I have a script that visits fcc.gov, then clicks a link which triggers a download:
require "mechanize"
docket_number = "12-268" #"96-128"
url = "http://apps.fcc.gov/ecfs/comment_search/execute?proceeding=#{docket_number}"
agent = Mechanize.new
agent.pluggable_parser.default = Mechanize::DirectorySaver.save_to 'downloads'
agent.get(url) do |page|
link = page.link_with(:text => "Export to Excel file")
xls = agent.click(link)
end
This works fine when docket_number
is "12-268". But when you change it to "96-128", Mechanize downloads the html of the page instead of the desired spreadsheet.
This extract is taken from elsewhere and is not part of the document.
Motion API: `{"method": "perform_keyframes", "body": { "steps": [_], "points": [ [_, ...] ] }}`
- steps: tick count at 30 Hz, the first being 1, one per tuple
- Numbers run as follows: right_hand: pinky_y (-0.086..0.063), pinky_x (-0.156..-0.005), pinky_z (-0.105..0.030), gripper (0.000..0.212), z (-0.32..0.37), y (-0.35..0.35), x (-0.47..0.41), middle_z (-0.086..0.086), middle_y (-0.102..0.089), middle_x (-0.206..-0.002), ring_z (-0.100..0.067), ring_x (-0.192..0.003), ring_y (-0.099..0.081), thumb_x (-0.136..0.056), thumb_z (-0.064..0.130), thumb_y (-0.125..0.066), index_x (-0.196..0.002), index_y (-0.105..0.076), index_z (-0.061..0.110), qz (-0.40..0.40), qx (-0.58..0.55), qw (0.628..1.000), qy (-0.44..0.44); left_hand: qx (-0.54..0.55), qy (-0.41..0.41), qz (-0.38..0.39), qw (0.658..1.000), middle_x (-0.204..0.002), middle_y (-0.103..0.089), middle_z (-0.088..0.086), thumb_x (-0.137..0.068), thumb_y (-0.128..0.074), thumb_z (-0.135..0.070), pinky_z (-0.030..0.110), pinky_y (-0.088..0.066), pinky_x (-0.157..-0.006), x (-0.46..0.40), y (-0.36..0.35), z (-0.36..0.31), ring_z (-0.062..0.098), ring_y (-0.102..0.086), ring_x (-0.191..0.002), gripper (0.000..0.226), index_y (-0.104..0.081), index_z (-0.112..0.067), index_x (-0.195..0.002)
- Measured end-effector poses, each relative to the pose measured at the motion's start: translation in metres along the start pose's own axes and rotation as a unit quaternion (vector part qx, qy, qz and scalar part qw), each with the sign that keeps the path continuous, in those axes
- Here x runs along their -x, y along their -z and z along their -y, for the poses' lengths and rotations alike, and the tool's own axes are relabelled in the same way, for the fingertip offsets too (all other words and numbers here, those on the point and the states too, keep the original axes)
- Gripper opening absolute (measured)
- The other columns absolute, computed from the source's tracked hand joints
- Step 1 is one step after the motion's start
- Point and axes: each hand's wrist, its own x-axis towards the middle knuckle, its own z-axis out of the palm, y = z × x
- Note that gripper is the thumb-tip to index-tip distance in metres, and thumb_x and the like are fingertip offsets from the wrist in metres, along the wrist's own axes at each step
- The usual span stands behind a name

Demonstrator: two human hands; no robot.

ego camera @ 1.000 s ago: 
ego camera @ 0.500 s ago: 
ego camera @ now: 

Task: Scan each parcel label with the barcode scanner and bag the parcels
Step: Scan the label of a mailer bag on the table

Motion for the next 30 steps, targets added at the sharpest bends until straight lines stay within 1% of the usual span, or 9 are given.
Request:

The urls for both pages are:
- http://apps.fcc.gov/ecfs/comment_search/execute?proceeding=12-268 (works)
- http://apps.fcc.gov/ecfs/comment_search/execute?proceeding=96-128 (this is where I need help)
As you can see, if you visit each page in a browser (I'm using Chrome) and click "Export to Excel file", a spreadsheet file is downloaded and there is not problem. "96-128" has many more rows, so when you click on the Export link, it takes you to a new page that refreshes every 10 seconds or so until the file begins downloading. How can I get around this and why is there this inconsistency?